HCLSoftware Digital Solutions Community

Rename LtpaToken cookie?

HCL Domino Domino Forum

hcl-bot November 29, 2007, 3:16pm 1

I have a need for renaming the LtpaToken cookie which is used for multi-server SSO in Domino. In other words, I would like to change the cookie name from “LtpaToken” to something else.

In the administration docs, the attribute iNotes_WA_AuthTokenName in NOTES.INI is mentioned in this respect. I have tried to set this attribute, like this:

iNotes_WA_AuthTokenName=MyNewName

However, the Domino server seems to ignore this when I try to log in using an URL such as http://host.domain.com/names.nsf?login. The server issues the cookie with its default name (LtpaToken).

I wonder if the attribute mentioned above is only for use in the context of iNotes (like its name could indicate) and not on the Domino server in general. Can anyone confirm this?

Is there any other possibility for achiving my goal?

Thanks,

Vidar

hcl-bot November 29, 2007, 5:49pm 2

Subject: Rename LtpaToken cookie?

I’d be curious to hear why you need to do this.

I’ve not tried this, and am just guessing, but have you renamed it in the “Configuration Name” field in the SSO doc?

hcl-bot December 6, 2007, 7:32am 3

Subject: RE: Rename LtpaToken cookie?

I’d be curious to hear why you need to do this.

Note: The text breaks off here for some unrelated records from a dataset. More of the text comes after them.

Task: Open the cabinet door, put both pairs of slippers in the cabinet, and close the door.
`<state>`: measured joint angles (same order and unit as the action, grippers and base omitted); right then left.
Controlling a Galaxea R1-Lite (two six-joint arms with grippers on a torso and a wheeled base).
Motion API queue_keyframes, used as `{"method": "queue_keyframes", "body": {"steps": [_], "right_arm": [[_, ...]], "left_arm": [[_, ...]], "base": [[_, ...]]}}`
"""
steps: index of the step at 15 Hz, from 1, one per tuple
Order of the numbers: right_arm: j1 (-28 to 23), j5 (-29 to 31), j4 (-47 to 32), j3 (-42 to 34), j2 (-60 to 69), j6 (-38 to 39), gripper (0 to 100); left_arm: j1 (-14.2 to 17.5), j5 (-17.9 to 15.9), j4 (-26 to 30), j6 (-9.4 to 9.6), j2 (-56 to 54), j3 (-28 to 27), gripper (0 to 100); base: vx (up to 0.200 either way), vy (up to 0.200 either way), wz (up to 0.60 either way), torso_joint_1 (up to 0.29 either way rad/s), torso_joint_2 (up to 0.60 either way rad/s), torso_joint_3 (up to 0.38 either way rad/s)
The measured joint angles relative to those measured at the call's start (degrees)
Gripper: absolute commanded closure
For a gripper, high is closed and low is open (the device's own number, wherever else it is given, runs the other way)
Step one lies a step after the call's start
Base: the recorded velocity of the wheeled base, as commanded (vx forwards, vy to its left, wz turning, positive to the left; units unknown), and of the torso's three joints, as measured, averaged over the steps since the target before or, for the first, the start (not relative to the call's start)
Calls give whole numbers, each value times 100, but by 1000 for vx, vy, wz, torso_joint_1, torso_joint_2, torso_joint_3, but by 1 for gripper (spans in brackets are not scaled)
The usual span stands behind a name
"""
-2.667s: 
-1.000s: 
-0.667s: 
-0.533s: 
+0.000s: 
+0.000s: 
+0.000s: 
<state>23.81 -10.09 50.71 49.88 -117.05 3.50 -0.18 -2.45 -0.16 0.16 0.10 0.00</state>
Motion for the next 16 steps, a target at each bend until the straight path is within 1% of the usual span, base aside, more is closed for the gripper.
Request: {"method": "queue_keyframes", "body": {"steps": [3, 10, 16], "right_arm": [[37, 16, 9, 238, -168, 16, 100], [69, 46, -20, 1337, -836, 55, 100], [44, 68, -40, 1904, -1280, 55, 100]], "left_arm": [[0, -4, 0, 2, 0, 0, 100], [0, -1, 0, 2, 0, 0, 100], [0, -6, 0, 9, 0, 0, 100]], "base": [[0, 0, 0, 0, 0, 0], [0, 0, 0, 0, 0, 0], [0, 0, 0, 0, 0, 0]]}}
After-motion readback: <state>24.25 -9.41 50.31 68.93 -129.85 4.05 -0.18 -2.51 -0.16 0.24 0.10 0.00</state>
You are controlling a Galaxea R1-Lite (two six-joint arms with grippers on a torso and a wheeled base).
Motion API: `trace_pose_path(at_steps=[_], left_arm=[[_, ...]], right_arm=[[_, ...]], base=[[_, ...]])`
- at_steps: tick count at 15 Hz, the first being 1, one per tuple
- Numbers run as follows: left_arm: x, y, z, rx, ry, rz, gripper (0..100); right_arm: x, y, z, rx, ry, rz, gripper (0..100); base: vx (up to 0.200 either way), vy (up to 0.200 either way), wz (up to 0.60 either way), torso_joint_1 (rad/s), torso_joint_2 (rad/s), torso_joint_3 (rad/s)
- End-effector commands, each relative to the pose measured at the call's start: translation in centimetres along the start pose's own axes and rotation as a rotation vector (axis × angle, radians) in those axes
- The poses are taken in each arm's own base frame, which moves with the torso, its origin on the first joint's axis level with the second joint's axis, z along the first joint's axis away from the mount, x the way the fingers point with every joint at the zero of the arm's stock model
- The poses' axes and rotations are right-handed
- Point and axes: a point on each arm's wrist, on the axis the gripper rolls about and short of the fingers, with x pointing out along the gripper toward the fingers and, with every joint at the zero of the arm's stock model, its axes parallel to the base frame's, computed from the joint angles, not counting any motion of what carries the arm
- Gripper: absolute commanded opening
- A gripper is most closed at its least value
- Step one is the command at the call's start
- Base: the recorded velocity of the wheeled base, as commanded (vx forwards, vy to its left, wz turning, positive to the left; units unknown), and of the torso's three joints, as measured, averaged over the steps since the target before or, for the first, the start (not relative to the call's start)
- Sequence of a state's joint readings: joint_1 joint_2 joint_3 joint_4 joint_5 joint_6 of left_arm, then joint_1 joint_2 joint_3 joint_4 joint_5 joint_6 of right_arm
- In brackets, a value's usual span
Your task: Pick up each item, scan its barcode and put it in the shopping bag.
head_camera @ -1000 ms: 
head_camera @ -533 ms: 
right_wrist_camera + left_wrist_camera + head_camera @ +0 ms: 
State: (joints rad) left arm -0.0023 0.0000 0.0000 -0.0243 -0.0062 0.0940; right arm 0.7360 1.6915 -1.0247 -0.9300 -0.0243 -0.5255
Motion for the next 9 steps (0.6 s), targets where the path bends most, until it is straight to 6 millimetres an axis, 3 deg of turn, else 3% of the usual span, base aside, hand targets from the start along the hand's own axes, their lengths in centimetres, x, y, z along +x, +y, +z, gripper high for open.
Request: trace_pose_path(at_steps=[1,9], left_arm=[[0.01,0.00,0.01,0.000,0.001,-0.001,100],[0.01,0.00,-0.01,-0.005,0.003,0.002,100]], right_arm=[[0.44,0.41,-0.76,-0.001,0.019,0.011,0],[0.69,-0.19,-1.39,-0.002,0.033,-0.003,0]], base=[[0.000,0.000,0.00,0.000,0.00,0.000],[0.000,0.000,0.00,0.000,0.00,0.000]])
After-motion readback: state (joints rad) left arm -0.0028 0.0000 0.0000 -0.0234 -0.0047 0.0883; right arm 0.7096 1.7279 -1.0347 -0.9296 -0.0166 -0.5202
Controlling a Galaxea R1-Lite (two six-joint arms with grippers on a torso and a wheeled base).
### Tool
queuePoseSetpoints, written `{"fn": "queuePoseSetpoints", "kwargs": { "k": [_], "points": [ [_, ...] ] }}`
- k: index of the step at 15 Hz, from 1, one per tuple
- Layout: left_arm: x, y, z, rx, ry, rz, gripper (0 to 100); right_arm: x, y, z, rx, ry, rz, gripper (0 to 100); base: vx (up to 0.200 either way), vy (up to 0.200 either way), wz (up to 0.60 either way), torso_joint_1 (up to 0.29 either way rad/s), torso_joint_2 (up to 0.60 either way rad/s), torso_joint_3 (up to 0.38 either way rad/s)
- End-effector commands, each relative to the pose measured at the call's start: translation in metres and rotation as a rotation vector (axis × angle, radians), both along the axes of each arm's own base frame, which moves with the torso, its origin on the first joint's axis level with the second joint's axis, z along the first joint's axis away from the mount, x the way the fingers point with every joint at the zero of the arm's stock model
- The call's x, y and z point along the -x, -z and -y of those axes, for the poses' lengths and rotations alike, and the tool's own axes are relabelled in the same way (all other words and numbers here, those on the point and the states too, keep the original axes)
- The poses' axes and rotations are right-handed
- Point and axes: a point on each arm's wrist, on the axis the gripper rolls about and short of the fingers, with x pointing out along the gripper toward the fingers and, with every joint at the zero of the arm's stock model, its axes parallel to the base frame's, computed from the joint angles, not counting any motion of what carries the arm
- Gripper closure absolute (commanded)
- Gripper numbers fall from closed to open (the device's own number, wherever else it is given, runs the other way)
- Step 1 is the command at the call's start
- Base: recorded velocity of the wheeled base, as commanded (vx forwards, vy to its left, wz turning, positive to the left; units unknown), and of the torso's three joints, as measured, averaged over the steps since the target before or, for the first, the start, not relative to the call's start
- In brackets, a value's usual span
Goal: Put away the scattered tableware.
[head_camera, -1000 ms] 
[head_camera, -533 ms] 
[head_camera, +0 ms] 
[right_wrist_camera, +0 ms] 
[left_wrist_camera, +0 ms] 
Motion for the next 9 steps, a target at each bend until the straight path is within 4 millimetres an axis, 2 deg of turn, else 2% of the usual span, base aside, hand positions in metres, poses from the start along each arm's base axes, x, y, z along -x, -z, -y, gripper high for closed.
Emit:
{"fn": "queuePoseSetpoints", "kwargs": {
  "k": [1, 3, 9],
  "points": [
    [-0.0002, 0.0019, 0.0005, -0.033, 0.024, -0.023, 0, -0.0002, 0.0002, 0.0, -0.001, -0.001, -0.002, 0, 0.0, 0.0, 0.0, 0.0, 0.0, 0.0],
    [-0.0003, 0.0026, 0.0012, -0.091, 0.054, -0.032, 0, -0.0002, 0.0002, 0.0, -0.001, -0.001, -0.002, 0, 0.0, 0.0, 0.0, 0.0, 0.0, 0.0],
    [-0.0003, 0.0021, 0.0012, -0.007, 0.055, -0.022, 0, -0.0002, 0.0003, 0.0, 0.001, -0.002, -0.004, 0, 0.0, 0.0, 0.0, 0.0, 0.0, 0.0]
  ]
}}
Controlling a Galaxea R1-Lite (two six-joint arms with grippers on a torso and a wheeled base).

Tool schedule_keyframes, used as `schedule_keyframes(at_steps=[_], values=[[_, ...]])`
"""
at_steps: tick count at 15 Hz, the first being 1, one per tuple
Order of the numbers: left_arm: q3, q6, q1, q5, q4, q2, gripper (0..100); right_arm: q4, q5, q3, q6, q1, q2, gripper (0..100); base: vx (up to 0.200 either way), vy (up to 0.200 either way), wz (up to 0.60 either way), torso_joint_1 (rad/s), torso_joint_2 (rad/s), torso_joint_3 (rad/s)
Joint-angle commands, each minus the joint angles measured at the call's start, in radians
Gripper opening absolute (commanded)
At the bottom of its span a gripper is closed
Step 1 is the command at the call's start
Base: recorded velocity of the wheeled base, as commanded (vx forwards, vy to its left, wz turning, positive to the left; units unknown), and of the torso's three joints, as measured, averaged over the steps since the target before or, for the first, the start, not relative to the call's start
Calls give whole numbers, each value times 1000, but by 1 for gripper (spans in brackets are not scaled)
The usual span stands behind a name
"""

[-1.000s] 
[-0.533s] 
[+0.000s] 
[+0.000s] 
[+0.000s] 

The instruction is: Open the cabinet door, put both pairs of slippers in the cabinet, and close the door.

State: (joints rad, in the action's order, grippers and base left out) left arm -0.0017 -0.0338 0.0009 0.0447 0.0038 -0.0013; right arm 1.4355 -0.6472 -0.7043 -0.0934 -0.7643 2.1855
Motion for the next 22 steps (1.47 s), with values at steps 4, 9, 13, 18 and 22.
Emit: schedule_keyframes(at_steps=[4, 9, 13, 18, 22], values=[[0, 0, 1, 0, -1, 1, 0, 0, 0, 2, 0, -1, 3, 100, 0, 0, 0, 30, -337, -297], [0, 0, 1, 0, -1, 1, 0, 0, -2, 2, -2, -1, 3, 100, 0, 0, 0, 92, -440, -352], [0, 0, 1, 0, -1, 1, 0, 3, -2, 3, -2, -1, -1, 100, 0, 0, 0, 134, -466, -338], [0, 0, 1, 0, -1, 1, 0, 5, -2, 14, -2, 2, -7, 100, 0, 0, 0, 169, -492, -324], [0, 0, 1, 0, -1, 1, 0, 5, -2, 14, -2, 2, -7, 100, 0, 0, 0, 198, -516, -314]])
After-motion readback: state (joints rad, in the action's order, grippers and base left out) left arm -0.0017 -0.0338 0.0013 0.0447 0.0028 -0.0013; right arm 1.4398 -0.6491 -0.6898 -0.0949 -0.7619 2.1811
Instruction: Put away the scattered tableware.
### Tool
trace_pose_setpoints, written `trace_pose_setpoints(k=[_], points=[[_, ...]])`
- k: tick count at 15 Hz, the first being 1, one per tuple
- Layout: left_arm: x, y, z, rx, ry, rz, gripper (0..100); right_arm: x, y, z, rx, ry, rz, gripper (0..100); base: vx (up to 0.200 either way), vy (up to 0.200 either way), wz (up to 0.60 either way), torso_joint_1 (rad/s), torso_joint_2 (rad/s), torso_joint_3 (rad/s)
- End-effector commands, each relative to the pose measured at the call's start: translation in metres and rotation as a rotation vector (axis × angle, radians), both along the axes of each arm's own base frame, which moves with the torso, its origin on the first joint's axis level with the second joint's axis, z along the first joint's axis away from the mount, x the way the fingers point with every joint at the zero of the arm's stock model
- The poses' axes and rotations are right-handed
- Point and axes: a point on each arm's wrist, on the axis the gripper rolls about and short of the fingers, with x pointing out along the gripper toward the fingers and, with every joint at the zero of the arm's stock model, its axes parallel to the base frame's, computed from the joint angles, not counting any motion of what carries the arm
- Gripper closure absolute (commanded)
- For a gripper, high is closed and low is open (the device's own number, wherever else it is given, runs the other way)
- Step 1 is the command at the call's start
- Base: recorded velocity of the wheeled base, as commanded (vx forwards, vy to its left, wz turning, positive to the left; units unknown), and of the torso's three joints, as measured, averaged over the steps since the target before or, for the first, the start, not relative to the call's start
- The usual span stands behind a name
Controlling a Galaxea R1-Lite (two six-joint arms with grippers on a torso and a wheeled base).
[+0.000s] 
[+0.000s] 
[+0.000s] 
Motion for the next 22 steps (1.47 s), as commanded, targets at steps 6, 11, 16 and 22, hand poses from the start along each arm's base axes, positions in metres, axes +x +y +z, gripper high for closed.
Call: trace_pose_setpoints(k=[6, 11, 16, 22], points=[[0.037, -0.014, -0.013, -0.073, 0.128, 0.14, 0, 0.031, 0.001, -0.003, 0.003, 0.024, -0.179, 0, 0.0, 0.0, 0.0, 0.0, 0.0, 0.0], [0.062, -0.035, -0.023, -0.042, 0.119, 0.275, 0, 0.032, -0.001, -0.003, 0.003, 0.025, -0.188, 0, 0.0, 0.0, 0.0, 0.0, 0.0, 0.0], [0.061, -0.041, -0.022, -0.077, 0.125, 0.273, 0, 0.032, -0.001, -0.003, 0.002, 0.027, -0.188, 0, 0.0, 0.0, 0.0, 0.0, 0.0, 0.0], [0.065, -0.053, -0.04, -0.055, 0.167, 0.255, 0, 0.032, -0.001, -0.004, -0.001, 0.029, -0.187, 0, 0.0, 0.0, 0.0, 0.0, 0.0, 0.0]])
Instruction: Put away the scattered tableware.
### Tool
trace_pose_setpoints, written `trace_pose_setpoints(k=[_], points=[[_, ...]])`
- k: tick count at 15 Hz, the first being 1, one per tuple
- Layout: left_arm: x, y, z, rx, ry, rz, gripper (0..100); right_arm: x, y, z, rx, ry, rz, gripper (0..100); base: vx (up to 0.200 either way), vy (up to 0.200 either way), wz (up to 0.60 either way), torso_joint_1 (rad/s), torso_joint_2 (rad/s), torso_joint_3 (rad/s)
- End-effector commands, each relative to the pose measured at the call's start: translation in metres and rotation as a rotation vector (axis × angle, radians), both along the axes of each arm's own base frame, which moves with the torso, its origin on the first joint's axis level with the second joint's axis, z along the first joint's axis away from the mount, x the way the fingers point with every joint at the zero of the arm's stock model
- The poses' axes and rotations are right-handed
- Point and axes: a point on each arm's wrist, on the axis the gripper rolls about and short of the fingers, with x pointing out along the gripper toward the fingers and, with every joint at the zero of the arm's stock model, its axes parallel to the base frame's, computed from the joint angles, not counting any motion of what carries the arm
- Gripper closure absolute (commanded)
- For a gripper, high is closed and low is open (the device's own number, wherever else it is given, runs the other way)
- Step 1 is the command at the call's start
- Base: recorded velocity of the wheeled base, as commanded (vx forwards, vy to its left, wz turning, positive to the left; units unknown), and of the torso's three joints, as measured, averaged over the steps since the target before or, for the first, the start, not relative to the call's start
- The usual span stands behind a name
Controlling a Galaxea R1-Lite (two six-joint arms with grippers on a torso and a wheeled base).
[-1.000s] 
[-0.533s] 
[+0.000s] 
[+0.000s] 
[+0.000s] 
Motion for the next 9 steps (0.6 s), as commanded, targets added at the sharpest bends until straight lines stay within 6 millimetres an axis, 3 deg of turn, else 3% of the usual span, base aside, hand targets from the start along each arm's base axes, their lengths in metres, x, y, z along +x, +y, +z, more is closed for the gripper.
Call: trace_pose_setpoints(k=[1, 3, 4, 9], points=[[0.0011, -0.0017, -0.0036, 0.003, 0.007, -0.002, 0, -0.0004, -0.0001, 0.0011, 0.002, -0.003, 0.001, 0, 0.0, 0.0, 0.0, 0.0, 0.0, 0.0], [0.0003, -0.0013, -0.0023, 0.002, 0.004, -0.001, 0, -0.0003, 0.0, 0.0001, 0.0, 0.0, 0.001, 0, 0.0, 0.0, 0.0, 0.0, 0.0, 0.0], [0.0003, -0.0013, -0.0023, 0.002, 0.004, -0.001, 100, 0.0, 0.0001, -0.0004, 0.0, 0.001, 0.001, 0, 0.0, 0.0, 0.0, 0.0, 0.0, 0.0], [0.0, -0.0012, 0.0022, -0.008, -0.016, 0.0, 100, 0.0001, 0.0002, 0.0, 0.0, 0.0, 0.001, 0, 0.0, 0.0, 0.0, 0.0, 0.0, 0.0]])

We would like to have two separate SSO configurations in our Domino domain. Meaning that there are two groups of servers where each group have SSO between the group members. Unfortunately, all servers are in the same Internet domain (.foo.com). I would like to avoid that the two groups overwrite eachother’s LtpaToken cookie. Hence, I would like to rename the cookie to something else so that they can coexist, like so:

LtpaTokenA=…;domain=.foo.com

LtpaTokenB=…;domain=.foo.com

hcl-bot November 30, 2007, 5:30am 4

Subject: RE: Rename LtpaToken cookie?

Yes, I did renamed the configuration, but it has no effect. I added some debug tracing to Domino, and here is what it says when the server starts:

30.11.2007 08:32:54,50 [0FF4:0002-0728] SSO API> Parsing fields from configuration [MySSO]

30.11.2007 08:32:54,50 [0FF4:0002-0728] SSO API> -Token Name = LtpaToken

30.11.2007 08:32:54,50 [0FF4:0002-0728] SSO API> -Token Domain = .abc.com

30.11.2007 08:32:54,51 [0FF4:0002-0728] SSO API> -Name mapping = Off

30.11.2007 08:32:54,51 [0FF4:0002-0728] SSO API> -Expiration = 360 Minutes

30.11.2007 08:32:54,51 [0FF4:0002-0728] SSO API> -Idle Timeout Minimum = 30 Minutes

30.11.2007 08:32:54,51 [0FF4:0002-0728] SSO API> -Max Idle Timeout = 60 Minutes

30.11.2007 08:32:54,51 [0FF4:0002-0728] SSO API> -Config Type = CONFIGTYPE_DOMINO

30.11.2007 08:32:54,52 [0FF4:0002-0728] SSO API> Setting token name parameter [LtpaToken]

As you can see, it sets the name to ‘LtpaToken’.